## PROBLEM DETAILS
Note the line where "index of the" appears in the data below; write it out exactly, along with every line that comes after it to the end.

## DATASET CONTENT
━━━━━━━━━━━━━━━━━━━━
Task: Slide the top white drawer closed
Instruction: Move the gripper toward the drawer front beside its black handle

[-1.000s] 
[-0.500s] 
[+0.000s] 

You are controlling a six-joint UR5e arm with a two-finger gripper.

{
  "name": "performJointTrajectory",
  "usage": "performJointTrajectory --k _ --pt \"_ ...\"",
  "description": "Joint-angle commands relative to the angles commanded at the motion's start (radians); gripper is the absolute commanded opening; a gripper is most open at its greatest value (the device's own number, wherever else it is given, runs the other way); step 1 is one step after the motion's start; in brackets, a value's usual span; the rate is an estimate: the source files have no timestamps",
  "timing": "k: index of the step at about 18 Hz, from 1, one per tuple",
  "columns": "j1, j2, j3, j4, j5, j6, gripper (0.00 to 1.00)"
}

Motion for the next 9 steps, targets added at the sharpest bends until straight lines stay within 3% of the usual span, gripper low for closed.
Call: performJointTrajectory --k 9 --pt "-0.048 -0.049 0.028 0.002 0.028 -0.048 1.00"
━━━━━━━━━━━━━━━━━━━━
## RESPONSE TO THIS TASK
  "timing": "k: index of the step at about 18 Hz, from 1, one per tuple",
  "columns": "j1, j2, j3, j4, j5, j6, gripper (0.00 to 1.00)"
}

Motion for the next 9 steps, targets added at the sharpest bends until straight lines stay within 3% of the usual span, gripper low for closed.
Call: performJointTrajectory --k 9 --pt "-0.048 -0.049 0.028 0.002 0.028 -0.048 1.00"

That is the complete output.